Now, assume you have below function, which you need to call many times and at many places in your code:
template<typename T1, typename T2, typename T3>
void someCommonFunction(T1& a, T2 b, T3 c) {
....
}

...
someCommonFunction<std::string, char, int>(str, 'b', 5);

This is what you would be writing every where! Too much verbosity!!
This is where argument deduction comes in. It deduces the types auto-magically thereby relieving us from the burden of mentioning the intended template types everywhere.

Also, a very important point to remember is that, template type deduction works only for function templates and member function templates, it is not applicable at the class level.


Let's cover some basics...

Look at the below example:
template <typename T>
T max (const T& a, const T& b) {
    return a < b ? b : a;
}

int max_val = max(10, 11);

Lets now see how compiler might be thinking while deducing the types:
1. It encounters the first parameter as 10 and considers its data type as 'int'. So, the parameterized type 'T' of function template max is considered 'int'  as one of the option.

2. Now, it checks the data type of the second argument, which is also 'int'. This matches with the previous conclusion done in step #1 and also fits perfectly as the argument type of the function template based upon the paremeter type i.e both the arguments should be of same type.
Hence, in this case, type deduction succeeded.

3. Let's now consider the max call like below:
int max_val = max(10, 10.1);

4. For the above case, step #1 will tentatively deduce 'T' as 'int'. But, for the second argument, 'T' will be deduced as 'double'. This second deduction does not conform with the first deduction and also w.r.t the parameter type of the function template i.e. both argument needs to be of the same type.
Hence, for this case, argument deduction rightfully fails and the compiler looks for other overloaded function with the same name 'max' to match it with the actual call.


Type Deduction Scenarios

There are various scenarios depending upon the argument type of the function template on which deduction of type T is dependent. These are:
1. Argument type is either a pointer or reference.
2. Argument type is pass by value.
3. [C++11 specific] Argument type is a forwarding reference. (We will not be covering this now.)

NOTE: Examples in this section are influenced by what is provided in 'Effective Modern C++' by Scott Meyers.

Case 1. When argument type is either reference or pointer.
Remember that, if the argument type of the callee is a reference or a pointer, then, the pointer or the reference is ignored. 
For example:
template <typename T>
void func(T& param) {   // See that argument is a reference type
}

int x = 27;
const int cx = x;
const int& rx = x;

f(x);  // 'x' is int; 'T' is int; Argument type is 'int&'

f(cx); // 'cx' is 'const int'; 'T' is 'const int'; Arg type is 'const int&'

f(rx); // 'rx' is 'const int&'; 'T' is 'const int'; Arg type is 'const int&'

Following the comments, it should be pretty straightforward to grasp what is happening here.
The important point to remember here is that:
When we pass a const object to a reference parameter, the object remains as a const i.e. const-ness (also volatile) of the object becomes part of the type deduced for T.
Let's see the same example again with a small change to the argument type:
template <typename T>
void func(const T& param) {
}

int x = 27;
const int cx = x;
const int& rx = x;

f(x);  // x is int; T is int; Arg type is const int&

f(cx); // cx is const int; T is int; Arg type is const int&

f(rx); // rx is const int&; T is int; Arg type is const int&
If param was a pointer ( or a pointer to const ) instead of a reference, things would have been the same. The note above regarding the const-ness (also volatile) of the object also holds in case of the pointer.

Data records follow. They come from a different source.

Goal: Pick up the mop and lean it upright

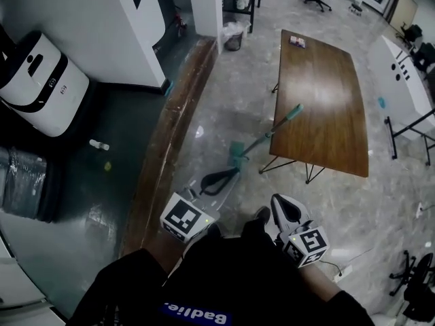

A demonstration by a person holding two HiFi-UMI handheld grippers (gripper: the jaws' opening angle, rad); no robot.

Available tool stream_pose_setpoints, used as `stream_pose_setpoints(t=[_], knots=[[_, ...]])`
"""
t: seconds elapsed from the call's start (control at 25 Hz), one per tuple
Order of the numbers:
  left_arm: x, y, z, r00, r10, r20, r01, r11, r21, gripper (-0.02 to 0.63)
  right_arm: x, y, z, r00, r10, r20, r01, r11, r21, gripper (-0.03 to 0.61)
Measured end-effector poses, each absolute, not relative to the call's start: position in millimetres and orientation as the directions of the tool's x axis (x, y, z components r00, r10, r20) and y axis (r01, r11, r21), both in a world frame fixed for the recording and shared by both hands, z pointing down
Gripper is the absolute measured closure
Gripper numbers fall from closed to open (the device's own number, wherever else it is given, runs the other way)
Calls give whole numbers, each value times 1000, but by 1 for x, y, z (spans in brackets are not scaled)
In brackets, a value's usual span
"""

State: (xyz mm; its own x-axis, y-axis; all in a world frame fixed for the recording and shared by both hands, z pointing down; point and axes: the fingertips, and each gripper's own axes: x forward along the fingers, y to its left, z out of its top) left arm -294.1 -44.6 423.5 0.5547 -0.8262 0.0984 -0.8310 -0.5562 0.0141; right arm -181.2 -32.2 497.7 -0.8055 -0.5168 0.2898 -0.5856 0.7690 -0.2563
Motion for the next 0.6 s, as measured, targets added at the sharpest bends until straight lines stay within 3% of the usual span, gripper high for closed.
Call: stream_pose_setpoints(t=[0.28, 0.6], knots=[[-302, 3, 420, 561, -826, 61, -828, -556, 77, 595, -184, 7, 483, -767, -551, 329, -625, 758, -186, 574], [-267, 31, 391, 536, -844, 22, -843, -534, 61, 595, -170, 19, 459, -803, -540, 252, -578, 809, -108, 574]])
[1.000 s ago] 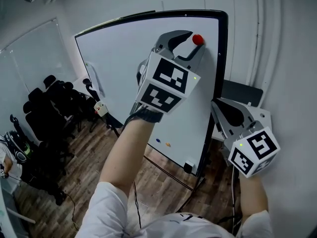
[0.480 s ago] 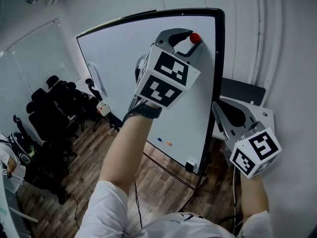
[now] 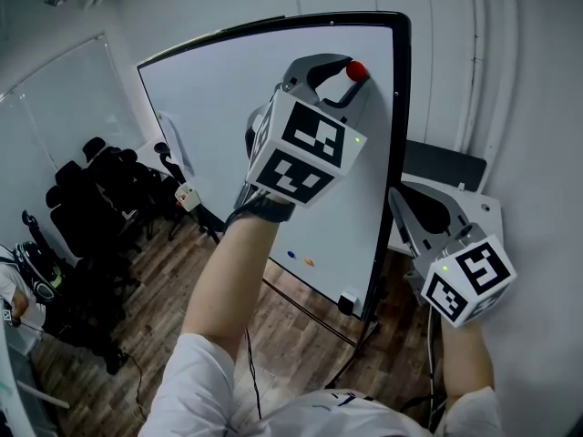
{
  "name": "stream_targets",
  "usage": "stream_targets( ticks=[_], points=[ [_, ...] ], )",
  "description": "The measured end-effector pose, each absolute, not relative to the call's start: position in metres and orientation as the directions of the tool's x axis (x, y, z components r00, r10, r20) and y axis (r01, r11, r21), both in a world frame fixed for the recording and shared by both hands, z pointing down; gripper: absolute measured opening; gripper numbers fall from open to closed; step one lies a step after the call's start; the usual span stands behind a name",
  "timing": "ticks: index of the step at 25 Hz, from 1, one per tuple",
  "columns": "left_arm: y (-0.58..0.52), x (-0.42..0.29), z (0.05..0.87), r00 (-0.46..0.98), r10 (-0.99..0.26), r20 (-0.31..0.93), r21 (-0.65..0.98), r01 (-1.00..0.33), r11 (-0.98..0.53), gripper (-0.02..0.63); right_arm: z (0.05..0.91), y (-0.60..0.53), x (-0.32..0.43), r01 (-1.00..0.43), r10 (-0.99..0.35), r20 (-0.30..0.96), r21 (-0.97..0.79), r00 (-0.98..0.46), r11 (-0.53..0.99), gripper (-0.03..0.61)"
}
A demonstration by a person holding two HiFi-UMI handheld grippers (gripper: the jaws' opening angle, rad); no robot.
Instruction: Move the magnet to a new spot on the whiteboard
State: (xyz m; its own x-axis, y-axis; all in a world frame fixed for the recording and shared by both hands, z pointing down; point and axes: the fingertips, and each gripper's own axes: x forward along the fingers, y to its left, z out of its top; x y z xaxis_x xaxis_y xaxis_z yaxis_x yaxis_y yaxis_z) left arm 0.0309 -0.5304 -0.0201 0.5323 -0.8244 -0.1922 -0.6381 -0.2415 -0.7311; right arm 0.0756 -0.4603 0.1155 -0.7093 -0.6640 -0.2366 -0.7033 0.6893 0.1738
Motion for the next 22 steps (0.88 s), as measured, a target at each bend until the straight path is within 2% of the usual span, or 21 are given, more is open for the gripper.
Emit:
stream_targets(
  ticks=[18,22],
  points=[
    [-0.518,0.024,-0.019,0.546,-0.814,-0.198,-0.709,-0.653,-0.266,0.129,0.116,-0.456,0.073,-0.699,-0.659,-0.237,0.177,-0.714,0.693,0.006],
    [-0.515,0.023,-0.018,0.584,-0.787,-0.198,-0.654,-0.677,-0.337,0.129,0.117,-0.454,0.07,-0.692,-0.653,-0.235,0.178,-0.72,0.7,0.006]
  ],
)
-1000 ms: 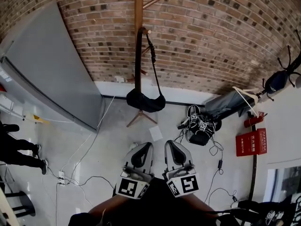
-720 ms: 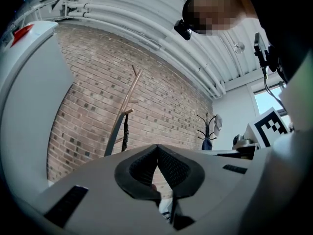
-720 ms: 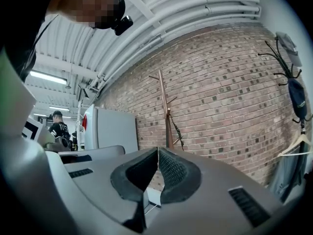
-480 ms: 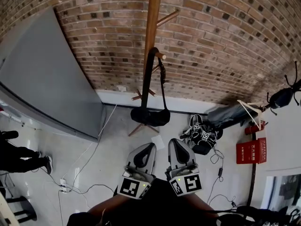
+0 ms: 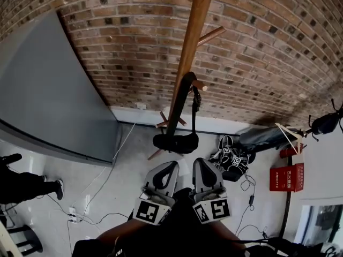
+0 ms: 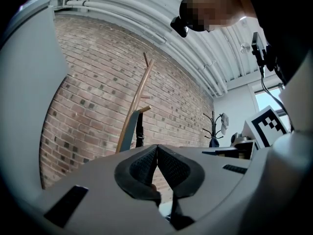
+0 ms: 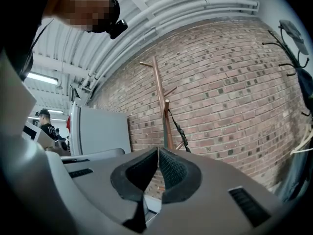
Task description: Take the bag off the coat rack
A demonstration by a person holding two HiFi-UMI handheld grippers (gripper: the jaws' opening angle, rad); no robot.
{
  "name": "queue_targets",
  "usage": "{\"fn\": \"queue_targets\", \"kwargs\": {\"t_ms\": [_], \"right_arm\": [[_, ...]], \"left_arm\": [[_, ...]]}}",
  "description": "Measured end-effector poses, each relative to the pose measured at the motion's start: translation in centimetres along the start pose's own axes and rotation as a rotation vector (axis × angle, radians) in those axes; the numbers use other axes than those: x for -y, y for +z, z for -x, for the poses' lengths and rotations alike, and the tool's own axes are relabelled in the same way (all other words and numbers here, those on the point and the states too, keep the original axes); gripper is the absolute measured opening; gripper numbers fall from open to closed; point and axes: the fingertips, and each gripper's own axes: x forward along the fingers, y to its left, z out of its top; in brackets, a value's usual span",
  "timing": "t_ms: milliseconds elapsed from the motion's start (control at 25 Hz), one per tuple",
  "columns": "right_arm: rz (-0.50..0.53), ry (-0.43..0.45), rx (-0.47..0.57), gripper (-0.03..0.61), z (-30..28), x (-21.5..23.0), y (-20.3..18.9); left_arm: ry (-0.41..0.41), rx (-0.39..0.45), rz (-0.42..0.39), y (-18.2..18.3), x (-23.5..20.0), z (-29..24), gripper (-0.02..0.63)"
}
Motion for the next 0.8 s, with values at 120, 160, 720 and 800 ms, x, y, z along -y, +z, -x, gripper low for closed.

Case 2. When argument is passed by value
When the parameter is passed by value, a completely new object is created at the target destination. This has some major changes in the rules regarding c-v (const - volatile) qualifier which we saw for reference/pointer types.

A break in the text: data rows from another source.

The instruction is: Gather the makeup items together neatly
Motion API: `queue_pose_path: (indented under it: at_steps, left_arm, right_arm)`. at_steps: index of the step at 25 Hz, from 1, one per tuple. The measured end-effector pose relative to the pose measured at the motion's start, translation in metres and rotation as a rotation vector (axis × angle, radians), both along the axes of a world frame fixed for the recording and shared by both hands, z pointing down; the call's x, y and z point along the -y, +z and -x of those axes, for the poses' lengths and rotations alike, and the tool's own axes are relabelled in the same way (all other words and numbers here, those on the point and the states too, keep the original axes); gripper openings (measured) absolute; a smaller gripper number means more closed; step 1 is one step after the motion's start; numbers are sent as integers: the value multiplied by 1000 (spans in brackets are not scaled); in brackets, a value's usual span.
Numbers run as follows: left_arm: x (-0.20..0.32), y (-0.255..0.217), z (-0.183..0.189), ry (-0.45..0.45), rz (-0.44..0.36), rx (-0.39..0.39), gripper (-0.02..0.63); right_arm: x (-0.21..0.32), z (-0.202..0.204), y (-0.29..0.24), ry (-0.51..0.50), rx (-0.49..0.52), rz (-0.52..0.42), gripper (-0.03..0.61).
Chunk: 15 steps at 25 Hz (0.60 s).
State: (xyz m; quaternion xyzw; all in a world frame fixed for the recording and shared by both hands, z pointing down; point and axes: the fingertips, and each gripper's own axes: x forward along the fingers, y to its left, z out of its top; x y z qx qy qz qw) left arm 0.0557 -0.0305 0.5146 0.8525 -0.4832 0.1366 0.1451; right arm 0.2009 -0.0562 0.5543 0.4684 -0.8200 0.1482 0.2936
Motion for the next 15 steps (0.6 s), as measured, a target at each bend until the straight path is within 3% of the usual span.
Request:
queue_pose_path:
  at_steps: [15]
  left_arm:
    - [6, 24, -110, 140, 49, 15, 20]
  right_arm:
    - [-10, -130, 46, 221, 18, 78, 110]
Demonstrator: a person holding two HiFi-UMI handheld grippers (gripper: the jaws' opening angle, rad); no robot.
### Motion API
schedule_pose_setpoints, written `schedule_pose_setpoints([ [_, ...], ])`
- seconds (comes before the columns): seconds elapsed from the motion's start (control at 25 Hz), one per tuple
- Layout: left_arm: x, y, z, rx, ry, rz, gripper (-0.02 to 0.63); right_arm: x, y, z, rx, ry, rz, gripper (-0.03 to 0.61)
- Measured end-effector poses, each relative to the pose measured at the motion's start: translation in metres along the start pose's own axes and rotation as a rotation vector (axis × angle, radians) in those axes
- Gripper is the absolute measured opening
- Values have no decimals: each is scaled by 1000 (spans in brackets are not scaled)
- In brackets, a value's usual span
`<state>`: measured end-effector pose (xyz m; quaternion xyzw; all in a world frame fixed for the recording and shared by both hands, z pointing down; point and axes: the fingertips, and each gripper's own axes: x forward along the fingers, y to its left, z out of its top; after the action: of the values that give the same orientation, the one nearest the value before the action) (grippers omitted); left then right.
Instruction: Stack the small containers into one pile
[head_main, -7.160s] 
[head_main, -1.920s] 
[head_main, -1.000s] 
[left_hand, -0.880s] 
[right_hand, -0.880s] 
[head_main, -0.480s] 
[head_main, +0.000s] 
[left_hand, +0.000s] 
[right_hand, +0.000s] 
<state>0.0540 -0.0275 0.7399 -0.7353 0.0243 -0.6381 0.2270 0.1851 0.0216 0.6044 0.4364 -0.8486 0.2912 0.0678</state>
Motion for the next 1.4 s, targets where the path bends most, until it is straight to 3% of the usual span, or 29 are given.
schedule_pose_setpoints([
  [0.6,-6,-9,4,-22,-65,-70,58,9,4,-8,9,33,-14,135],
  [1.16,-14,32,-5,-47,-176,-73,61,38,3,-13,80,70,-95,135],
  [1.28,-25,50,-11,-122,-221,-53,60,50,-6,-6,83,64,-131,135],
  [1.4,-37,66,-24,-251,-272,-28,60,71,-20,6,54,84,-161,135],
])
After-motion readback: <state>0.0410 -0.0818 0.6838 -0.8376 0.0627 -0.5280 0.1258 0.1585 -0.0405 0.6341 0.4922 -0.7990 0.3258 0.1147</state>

As before, if the callers expression type is a reference, ignore the reference part. If the callers expression type has c-v qualifiers, then they are stripped off.

Example:
template <typename T>
void func(T param) {
}

int x = 27;
const int cx = x;
const int& rx = x;

f(x); // x is int; T is int; Arg type is int

f(cx);// cx is const int; T and Arg type are int

f(rx);// rx is const int& ; T and Arg type are int

As can be seen from the above example that the c-v qualifiers are stripped off when passed by value.


Decaying

Case 1. Decaying of Array into a pointer
In many contexts, an array decays into a pointer to its first element. This is what we know right from C. But, this decaying also takes place in case of function templates accepting parameter by-value!

Example:
const char name[] = "Arun"; // Type of name is const char[5]

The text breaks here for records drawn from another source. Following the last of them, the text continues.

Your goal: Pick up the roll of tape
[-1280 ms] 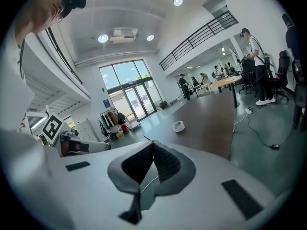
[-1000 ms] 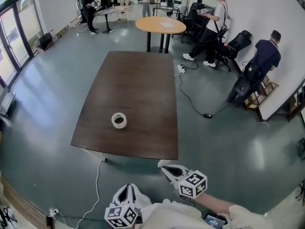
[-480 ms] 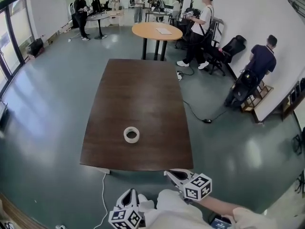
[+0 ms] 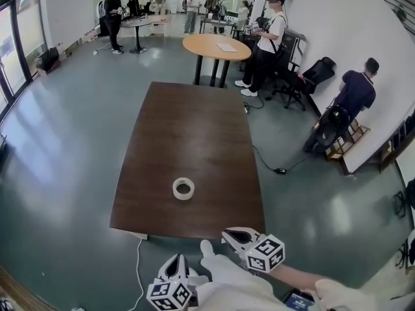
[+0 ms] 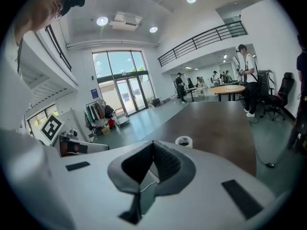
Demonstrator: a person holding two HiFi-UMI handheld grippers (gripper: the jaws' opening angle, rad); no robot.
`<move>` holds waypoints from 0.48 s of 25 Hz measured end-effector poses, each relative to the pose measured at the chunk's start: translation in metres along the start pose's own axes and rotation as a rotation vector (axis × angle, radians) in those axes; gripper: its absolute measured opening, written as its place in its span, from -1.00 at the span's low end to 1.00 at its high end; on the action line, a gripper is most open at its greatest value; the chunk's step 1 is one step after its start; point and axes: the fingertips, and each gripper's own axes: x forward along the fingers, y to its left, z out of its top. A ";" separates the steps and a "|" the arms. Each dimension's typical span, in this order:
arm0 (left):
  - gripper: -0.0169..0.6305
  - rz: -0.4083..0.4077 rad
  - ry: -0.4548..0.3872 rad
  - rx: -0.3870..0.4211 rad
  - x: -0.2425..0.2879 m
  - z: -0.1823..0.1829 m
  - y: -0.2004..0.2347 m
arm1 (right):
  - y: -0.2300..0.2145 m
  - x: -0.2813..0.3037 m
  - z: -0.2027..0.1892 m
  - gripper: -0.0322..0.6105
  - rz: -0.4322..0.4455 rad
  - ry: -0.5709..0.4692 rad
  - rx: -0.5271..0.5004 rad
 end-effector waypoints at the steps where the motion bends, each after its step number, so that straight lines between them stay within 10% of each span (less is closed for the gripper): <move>1: -0.93 -0.004 -0.001 0.012 0.004 0.004 0.000 | -0.003 0.002 0.002 -0.88 0.001 -0.004 0.006; 12: -0.93 0.022 0.040 0.046 0.071 0.024 0.006 | -0.065 0.045 0.011 -0.88 0.022 -0.025 0.076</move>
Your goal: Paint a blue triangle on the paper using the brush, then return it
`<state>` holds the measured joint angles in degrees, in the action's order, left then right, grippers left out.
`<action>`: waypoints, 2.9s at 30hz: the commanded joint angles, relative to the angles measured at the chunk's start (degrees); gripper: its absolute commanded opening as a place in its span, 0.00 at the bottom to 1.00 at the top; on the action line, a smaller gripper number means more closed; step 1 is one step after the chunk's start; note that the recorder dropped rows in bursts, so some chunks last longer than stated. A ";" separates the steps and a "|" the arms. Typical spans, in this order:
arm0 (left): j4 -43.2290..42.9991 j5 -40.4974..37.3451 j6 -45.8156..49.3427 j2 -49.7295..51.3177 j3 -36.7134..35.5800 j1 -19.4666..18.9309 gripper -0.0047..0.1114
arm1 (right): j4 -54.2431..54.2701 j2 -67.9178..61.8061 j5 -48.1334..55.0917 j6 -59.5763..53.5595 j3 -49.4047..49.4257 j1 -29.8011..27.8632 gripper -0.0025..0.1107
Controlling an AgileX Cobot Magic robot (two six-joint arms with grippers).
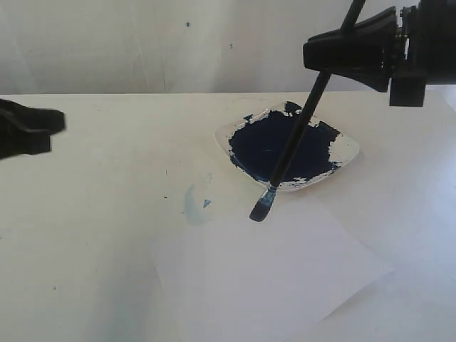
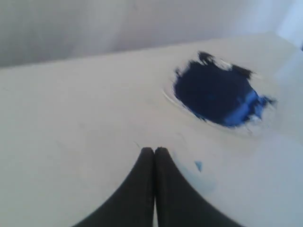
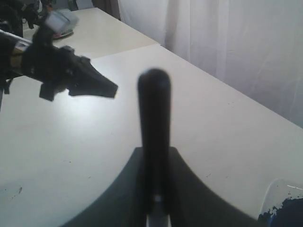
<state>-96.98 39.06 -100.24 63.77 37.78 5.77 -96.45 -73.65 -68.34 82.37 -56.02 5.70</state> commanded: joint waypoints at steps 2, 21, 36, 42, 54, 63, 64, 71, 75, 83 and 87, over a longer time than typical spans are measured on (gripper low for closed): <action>-2.97 8.27 1.05 14.66 4.62 7.84 0.04 | 0.33 0.11 1.26 0.31 0.17 0.10 0.02; -2.97 -1.36 22.67 33.27 4.96 22.91 0.04 | 0.57 -3.00 1.14 0.31 0.17 0.10 0.02; -2.97 -0.97 24.04 37.99 4.96 22.91 0.04 | 0.57 -8.15 1.80 -2.80 0.17 4.72 0.02; -2.97 -1.08 24.04 38.94 4.96 22.91 0.04 | 0.57 -8.38 2.72 -2.81 0.17 4.72 0.02; -2.97 -1.19 24.04 38.94 4.96 22.91 0.04 | 0.68 -11.24 2.63 -10.47 0.17 4.77 0.02; -2.97 -1.40 24.04 38.94 4.96 22.91 0.04 | 1.59 -14.26 -0.31 -20.85 0.17 9.82 0.02; -2.97 -1.40 24.04 38.94 4.96 22.91 0.04 | 1.59 -14.60 -0.88 -21.50 0.17 9.93 0.02; -2.97 -1.29 24.04 38.94 4.96 22.91 0.04 | 1.59 -16.09 -1.63 -22.65 0.17 9.93 0.02; -2.97 -1.29 24.04 38.94 4.96 22.91 0.04 | 1.38 -16.08 -1.31 -22.65 0.17 9.93 0.02; -2.97 -1.29 24.04 38.94 4.96 22.91 0.04 | -1.08 -16.08 1.91 -22.65 0.17 9.93 0.02; -2.97 -1.29 24.04 38.94 4.96 22.91 0.04 | -1.62 -16.08 2.64 -22.65 0.17 9.93 0.02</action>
<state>-99.36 38.31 -76.11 102.46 42.62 28.30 -97.85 -89.76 -66.36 60.21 -56.02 15.49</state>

const char* pname = name; // array decays to a pointer

template <typename T>
void func(T param) {
}

f(name); // T is const char*, name is const char[5]

Now, the confusing part, if we modify the function template to accept argument by-reference instead of by-value, the deduced type for T is the actual type of the array i.e const char[5], and the type of func's parameter is const char (&) [5].



Use of type deduction

Have a look at boost source or STL implementation, they are every where. It is one of the very basic requirements to understand how template works after all.
It is used in type traits, boost function etc.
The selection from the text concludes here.